A major international priority for Tuvalu in the UN, at the 2002 Earth Summit in Johannesburg, South Africa and in other international fora, is promoting concern about global warming and the possible sea level rising. Tuvalu advocates ratification and implementation of the Kyoto Protocol. In December 2009, the islands stalled talks on climate change at the United Nations Climate Change Conference in Copenhagen, fearing some other developing countries were not committing fully to binding deals on a reduction in carbon emissions. Their chief negotiator stated, "Tuvalu is one of the most vulnerable countries in the world to climate change and our future rests on the outcome of this meeting."

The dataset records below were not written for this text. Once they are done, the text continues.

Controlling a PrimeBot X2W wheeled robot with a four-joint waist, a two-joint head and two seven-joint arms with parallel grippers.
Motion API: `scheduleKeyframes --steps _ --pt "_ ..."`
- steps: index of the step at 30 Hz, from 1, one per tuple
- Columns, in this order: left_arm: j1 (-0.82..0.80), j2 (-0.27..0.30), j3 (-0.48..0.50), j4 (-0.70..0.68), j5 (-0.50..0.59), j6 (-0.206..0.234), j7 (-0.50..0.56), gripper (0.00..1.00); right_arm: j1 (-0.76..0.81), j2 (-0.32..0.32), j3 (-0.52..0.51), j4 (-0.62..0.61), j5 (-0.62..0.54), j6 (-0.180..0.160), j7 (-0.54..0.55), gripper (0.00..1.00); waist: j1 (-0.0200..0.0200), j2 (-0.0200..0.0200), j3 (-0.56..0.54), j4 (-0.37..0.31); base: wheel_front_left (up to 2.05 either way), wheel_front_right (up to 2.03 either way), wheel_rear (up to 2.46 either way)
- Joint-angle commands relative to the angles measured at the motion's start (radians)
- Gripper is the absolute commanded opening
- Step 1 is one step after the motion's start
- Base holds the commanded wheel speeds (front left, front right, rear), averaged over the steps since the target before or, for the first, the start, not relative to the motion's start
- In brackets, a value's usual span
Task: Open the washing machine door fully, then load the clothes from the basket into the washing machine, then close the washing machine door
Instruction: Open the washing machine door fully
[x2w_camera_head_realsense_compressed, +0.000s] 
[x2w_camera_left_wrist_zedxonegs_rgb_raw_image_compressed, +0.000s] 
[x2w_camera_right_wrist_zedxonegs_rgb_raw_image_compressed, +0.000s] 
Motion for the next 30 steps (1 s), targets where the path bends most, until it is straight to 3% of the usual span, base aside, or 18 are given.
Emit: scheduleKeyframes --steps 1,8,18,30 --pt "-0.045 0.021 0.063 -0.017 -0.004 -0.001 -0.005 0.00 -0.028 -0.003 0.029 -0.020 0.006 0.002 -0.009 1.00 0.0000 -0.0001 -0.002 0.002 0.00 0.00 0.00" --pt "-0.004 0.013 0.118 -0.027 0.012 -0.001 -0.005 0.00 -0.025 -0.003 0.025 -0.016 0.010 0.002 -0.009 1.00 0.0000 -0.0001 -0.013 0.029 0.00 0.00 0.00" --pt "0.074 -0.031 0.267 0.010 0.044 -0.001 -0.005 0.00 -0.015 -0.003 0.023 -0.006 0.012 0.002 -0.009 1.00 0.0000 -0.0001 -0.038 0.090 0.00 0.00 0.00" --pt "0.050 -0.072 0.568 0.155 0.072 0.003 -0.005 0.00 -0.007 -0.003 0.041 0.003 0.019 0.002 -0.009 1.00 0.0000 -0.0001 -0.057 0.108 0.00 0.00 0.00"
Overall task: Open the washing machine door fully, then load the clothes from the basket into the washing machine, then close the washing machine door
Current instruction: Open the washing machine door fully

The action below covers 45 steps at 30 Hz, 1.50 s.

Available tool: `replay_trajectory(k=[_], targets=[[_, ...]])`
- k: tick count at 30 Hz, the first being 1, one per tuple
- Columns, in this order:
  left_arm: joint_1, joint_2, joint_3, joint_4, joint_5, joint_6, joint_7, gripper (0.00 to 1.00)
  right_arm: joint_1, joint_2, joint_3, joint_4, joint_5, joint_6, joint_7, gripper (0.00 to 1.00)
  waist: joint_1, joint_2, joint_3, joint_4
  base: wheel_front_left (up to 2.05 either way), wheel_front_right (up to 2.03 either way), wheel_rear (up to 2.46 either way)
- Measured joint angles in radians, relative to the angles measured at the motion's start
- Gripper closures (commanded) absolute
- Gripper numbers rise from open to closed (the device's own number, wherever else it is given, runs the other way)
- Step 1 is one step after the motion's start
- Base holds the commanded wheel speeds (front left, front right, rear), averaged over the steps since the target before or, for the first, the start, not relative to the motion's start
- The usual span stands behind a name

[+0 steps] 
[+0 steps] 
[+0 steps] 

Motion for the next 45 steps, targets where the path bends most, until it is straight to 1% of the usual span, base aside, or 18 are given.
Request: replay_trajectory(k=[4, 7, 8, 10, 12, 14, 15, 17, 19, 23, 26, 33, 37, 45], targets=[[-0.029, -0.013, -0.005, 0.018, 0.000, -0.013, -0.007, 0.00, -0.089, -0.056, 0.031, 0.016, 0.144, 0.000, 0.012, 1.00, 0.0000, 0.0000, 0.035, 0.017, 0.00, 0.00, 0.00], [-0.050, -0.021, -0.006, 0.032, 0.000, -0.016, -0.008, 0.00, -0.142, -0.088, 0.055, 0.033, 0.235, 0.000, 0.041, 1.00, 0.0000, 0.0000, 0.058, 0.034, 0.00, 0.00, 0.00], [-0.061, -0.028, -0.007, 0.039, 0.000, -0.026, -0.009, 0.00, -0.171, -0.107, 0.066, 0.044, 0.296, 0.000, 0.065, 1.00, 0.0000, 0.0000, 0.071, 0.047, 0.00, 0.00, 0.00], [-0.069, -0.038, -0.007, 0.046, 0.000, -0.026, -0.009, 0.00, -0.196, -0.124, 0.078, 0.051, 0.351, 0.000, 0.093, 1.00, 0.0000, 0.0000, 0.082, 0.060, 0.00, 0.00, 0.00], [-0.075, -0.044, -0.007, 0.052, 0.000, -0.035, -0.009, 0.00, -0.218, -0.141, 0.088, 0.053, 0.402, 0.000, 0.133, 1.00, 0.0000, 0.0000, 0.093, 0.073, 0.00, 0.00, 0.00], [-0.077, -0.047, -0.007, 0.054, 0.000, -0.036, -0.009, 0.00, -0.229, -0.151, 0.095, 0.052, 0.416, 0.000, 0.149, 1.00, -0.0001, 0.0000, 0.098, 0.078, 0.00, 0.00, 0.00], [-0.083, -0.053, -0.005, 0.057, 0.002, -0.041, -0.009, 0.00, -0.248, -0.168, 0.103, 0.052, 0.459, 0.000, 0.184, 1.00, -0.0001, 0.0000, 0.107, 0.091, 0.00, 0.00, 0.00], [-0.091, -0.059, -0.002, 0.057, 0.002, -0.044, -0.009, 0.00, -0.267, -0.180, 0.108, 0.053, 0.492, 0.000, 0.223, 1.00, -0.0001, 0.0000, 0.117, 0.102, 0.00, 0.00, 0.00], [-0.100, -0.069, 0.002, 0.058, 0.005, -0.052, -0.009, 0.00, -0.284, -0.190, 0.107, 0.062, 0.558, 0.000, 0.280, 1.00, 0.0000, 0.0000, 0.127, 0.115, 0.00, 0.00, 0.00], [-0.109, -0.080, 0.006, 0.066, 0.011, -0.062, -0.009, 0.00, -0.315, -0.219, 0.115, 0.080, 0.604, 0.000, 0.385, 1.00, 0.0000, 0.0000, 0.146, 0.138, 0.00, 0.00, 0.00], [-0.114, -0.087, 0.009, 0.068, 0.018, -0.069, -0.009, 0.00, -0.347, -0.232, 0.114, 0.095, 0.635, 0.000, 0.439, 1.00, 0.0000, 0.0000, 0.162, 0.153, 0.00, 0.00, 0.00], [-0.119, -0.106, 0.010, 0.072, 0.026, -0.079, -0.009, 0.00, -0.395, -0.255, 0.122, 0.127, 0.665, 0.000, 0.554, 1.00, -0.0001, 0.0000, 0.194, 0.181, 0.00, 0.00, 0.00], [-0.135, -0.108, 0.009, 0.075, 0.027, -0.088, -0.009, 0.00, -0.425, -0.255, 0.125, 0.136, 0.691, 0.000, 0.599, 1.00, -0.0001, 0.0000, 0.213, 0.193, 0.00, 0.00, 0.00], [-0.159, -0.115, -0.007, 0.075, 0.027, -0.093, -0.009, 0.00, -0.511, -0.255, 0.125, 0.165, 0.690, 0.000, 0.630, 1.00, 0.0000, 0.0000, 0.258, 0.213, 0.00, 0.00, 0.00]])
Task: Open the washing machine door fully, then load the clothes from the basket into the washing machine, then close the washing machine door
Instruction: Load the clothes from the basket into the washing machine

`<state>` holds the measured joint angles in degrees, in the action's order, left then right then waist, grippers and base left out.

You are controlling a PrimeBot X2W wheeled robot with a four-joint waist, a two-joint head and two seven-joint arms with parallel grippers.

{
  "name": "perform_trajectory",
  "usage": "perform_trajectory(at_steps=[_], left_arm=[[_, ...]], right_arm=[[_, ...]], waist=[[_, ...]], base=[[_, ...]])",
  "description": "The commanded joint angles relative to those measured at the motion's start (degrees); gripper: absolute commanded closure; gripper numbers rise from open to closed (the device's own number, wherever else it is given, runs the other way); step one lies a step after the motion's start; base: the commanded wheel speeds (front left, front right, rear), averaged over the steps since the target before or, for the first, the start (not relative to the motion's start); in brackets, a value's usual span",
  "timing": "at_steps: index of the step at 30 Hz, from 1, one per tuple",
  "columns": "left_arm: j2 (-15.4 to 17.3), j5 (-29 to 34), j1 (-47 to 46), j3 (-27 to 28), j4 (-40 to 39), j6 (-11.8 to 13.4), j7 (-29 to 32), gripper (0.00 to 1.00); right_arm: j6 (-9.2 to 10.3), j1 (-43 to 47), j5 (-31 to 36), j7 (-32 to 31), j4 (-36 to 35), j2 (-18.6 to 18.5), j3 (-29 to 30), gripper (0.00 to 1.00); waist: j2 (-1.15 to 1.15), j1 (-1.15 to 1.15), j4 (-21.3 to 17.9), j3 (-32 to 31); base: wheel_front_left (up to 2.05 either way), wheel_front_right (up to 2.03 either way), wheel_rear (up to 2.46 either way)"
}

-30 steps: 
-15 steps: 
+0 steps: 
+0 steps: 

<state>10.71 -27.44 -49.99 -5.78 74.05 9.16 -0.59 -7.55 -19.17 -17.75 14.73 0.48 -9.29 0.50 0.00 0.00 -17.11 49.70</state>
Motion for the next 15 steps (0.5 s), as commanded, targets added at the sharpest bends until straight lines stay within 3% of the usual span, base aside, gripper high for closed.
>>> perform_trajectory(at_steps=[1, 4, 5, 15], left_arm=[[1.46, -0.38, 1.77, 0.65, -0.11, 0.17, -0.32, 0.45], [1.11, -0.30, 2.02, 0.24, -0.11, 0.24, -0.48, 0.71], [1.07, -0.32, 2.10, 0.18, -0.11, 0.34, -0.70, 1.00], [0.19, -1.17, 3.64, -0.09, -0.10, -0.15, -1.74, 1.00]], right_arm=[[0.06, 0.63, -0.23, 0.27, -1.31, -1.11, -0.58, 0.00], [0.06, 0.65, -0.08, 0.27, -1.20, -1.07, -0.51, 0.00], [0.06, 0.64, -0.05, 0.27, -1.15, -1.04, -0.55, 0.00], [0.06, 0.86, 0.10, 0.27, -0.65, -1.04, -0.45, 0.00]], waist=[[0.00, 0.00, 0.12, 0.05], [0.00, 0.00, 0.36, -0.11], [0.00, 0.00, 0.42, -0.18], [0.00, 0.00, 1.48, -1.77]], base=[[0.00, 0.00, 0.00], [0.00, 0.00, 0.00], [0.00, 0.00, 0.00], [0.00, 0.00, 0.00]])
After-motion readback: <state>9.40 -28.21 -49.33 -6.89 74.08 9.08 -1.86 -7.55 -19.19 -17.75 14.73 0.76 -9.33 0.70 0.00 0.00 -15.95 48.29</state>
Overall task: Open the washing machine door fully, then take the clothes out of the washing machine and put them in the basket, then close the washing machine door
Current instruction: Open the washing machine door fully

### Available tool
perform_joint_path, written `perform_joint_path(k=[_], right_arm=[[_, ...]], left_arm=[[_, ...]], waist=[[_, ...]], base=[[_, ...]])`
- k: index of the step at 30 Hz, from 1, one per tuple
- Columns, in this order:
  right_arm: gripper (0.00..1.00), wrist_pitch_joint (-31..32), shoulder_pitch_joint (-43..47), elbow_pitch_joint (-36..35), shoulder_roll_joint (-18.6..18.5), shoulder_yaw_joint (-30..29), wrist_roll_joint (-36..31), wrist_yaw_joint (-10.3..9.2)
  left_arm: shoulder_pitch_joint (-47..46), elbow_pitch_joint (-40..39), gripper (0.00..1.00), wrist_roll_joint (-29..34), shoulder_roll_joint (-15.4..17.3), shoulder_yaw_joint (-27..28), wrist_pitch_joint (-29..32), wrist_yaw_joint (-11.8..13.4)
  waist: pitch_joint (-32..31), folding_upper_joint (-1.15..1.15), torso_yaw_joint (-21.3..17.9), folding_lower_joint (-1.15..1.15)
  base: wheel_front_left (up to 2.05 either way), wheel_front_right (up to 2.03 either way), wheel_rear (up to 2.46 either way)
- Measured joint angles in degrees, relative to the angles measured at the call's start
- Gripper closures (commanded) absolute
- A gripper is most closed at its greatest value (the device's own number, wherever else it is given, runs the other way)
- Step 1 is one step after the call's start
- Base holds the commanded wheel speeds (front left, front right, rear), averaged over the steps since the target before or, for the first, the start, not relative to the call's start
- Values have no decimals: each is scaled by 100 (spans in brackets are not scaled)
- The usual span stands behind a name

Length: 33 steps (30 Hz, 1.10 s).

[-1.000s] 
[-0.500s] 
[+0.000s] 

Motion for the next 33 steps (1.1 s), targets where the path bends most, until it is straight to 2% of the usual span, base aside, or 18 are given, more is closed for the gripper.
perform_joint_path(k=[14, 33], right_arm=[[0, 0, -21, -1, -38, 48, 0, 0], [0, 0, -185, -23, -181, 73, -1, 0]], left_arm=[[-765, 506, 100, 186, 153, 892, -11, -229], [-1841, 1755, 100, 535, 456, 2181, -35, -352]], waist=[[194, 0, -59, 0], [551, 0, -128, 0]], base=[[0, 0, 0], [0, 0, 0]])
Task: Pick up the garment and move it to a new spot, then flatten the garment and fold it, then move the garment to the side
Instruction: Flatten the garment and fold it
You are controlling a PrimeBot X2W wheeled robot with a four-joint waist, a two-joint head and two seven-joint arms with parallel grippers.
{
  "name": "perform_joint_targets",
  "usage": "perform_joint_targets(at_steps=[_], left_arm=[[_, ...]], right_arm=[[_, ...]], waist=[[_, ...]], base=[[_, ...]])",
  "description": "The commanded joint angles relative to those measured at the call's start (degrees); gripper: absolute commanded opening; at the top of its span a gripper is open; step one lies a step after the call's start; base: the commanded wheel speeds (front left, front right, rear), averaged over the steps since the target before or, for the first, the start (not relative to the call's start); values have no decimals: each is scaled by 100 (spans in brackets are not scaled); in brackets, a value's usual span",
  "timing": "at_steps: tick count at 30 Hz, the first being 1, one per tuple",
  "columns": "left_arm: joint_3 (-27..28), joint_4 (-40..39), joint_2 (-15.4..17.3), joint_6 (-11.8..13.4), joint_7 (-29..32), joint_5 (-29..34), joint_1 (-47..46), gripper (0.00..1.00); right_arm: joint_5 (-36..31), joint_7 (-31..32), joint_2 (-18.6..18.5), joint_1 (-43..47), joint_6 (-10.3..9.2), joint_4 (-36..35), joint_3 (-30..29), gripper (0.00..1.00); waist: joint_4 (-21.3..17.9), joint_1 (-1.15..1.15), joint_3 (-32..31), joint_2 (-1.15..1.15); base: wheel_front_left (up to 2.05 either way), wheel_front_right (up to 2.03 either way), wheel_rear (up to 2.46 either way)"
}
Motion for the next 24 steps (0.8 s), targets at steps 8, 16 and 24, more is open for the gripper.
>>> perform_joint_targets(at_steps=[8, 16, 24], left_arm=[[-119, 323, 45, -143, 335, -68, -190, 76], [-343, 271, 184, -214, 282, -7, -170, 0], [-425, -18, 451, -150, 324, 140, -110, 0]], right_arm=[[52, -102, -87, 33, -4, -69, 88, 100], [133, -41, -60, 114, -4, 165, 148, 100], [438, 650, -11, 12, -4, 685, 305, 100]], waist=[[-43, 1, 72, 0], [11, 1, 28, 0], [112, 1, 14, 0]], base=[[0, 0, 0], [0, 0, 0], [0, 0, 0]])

Tuvalu participates in the Alliance of Small Island States (AOSIS), which is a coalition of small island and low-lying coastal countries that have concerns about their vulnerability to the adverse effects of global climate change. Under the Majuro Declaration, which was signed on 5 September 2013, Tuvalu has made a commitment to implement power generation of 100% renewable energy (between 2013 and 2020), which is proposed to be implemented using Solar PV (95% of demand) and biodiesel (5% of demand). The feasibility of wind power generation will be considered. Tuvalu participates in the operations of the Pacific Islands Applied Geoscience Commission (SOPAC) and the Secretariat of the Pacific Regional Environment Programme (SPREP).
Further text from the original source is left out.